TASK PROMPT –
In the data below, which lines contain "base"? List them by copying each one.

INFORMATION SUPPLIED –
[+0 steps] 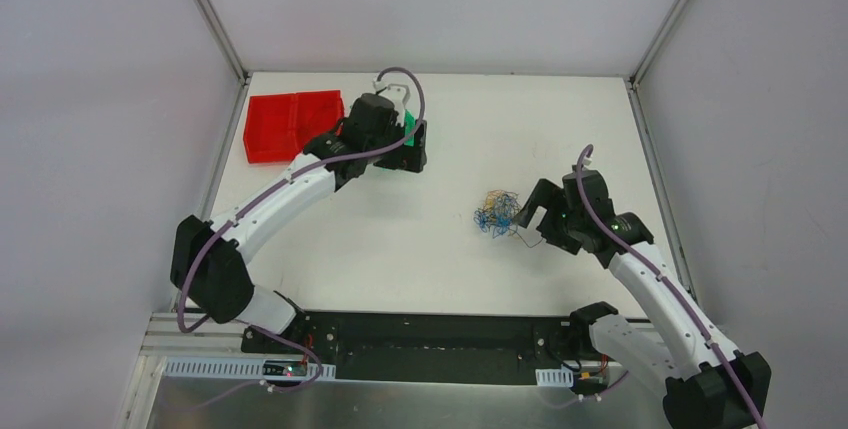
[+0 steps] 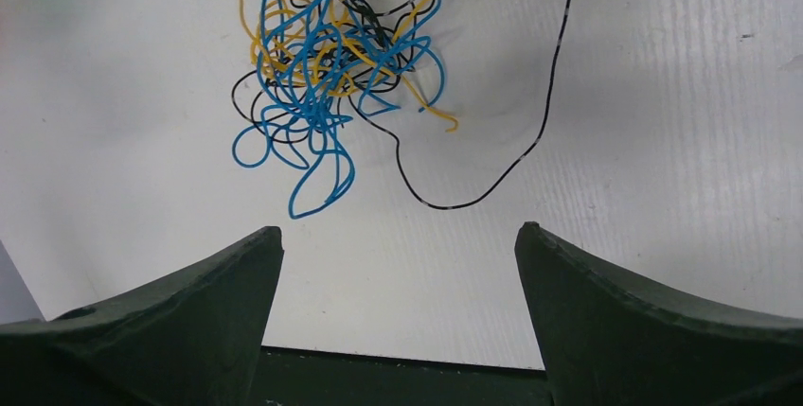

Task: Untangle the cables
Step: Untie the cable.

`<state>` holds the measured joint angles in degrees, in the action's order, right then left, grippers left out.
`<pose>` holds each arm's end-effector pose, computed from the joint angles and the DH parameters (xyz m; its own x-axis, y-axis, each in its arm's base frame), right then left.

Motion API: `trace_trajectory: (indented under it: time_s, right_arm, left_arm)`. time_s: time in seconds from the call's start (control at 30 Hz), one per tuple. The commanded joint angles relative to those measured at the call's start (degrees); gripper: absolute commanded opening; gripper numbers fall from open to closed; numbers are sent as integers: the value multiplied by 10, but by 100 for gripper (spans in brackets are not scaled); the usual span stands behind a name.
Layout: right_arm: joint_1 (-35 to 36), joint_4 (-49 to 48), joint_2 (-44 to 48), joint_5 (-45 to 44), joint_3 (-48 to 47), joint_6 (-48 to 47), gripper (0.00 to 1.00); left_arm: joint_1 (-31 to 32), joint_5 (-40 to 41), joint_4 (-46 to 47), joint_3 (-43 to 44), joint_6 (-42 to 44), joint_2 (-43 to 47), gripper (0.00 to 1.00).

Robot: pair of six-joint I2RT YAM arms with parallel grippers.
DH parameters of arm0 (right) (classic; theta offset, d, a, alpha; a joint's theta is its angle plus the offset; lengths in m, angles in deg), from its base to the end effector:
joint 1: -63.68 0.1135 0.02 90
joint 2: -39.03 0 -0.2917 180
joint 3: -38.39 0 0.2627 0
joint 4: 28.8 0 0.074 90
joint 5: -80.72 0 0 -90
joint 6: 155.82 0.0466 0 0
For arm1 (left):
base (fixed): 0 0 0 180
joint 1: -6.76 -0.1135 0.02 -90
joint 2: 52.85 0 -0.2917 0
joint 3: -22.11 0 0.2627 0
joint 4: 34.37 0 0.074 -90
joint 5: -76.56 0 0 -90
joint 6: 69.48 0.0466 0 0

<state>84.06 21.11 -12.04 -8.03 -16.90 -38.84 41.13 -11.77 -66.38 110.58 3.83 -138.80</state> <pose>0.1711 0.0647 0.2735 -0.7622 0.2007 -0.6154 -0.0187 0.9435 0.3308 0.3035 -0.2060 0.3567 -0.5453 0.0251 -0.8379 0.4038 0.8838 -0.2362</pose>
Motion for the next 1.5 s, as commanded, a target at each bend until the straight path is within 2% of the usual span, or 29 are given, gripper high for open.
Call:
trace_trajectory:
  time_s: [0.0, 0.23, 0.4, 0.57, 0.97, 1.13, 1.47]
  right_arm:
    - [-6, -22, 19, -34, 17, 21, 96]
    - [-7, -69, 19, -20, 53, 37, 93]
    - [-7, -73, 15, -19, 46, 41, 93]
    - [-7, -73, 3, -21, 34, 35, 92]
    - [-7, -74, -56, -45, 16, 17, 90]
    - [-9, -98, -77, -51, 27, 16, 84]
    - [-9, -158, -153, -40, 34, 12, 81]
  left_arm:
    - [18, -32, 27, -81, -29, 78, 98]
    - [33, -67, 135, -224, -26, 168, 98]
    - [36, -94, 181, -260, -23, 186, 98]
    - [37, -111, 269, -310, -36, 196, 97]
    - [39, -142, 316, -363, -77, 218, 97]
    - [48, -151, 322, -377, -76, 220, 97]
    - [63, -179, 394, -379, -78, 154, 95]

ANSWER SPACE –
`<pose>` holds each arm's end-effector pose, computed from the joint angles and the DH parameters (xyz m; its own x-axis, y-axis, each in its arm's base frame), right then left.
DH parameters of arm0 (right) (classic; theta offset, d, a, alpha; a joint's theta is its angle plus the offset; lengths in m, angles in deg), from its base to the end effector:
base (fixed): 0 0 0 180

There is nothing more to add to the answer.